**WHAT NEEDS TO BE DONE**
Say how many lines in the material below contain the word "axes", giving the number alone.

**DATASET SECTION**

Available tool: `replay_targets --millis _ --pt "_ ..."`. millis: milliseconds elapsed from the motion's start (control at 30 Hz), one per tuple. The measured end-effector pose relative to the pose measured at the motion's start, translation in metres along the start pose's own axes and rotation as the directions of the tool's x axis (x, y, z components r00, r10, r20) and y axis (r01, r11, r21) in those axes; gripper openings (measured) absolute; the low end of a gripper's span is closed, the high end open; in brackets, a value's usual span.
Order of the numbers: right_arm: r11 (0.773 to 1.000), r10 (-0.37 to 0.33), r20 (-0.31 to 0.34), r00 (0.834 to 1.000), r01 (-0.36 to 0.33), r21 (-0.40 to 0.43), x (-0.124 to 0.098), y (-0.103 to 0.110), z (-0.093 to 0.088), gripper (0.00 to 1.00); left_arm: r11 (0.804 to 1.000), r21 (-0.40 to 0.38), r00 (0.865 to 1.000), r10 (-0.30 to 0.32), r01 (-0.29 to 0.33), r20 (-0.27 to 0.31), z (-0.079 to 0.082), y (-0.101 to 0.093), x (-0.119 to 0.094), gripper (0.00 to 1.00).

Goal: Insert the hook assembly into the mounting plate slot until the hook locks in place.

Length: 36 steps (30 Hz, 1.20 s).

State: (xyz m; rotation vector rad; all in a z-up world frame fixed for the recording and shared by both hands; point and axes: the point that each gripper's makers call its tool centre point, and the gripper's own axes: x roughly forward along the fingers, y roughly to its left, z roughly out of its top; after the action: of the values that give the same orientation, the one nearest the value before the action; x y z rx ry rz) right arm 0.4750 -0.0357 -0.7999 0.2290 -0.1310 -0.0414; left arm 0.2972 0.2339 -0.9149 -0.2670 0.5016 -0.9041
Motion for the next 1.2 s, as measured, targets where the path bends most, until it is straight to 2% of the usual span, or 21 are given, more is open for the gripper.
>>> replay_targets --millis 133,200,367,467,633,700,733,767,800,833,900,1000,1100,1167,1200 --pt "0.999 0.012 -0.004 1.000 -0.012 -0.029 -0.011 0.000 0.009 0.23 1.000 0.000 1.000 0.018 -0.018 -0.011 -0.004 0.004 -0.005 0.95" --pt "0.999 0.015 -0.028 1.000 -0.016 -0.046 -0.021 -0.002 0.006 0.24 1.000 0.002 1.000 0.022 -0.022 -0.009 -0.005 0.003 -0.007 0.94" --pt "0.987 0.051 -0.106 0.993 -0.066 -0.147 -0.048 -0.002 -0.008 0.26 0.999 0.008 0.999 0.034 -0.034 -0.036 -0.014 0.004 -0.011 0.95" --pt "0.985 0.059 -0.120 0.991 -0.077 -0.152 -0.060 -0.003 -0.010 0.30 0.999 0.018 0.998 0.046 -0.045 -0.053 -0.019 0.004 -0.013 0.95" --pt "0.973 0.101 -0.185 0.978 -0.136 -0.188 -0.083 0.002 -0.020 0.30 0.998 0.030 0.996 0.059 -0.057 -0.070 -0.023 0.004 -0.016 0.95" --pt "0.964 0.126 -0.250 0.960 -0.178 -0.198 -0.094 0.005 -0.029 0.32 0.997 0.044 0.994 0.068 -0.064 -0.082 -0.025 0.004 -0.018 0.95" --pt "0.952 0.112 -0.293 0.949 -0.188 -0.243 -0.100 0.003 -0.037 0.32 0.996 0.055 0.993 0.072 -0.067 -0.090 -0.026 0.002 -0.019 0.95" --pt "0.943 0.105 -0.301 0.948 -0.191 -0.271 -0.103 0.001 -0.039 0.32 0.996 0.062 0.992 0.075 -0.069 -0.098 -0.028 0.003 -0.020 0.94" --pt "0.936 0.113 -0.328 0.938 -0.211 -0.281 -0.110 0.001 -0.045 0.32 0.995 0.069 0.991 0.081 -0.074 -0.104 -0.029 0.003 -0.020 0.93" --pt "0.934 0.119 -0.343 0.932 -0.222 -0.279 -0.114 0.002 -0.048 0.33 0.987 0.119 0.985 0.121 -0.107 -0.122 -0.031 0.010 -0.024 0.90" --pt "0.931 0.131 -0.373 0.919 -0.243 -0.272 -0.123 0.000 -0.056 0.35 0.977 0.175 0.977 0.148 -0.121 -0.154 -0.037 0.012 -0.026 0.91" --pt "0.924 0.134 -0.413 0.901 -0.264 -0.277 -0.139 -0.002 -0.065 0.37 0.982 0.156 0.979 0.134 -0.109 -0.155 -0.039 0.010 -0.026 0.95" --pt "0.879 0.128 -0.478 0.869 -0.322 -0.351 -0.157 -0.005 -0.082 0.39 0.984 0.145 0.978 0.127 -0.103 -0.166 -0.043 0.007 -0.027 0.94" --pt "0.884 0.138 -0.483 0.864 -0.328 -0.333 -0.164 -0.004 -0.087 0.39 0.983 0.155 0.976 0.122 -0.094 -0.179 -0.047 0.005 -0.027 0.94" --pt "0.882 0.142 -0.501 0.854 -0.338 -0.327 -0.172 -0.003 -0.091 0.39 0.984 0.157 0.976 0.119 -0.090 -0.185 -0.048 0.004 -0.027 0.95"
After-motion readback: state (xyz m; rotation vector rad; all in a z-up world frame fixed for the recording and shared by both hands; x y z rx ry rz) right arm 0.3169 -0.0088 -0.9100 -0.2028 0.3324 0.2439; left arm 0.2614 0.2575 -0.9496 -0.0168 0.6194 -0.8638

**SOLUTION**
2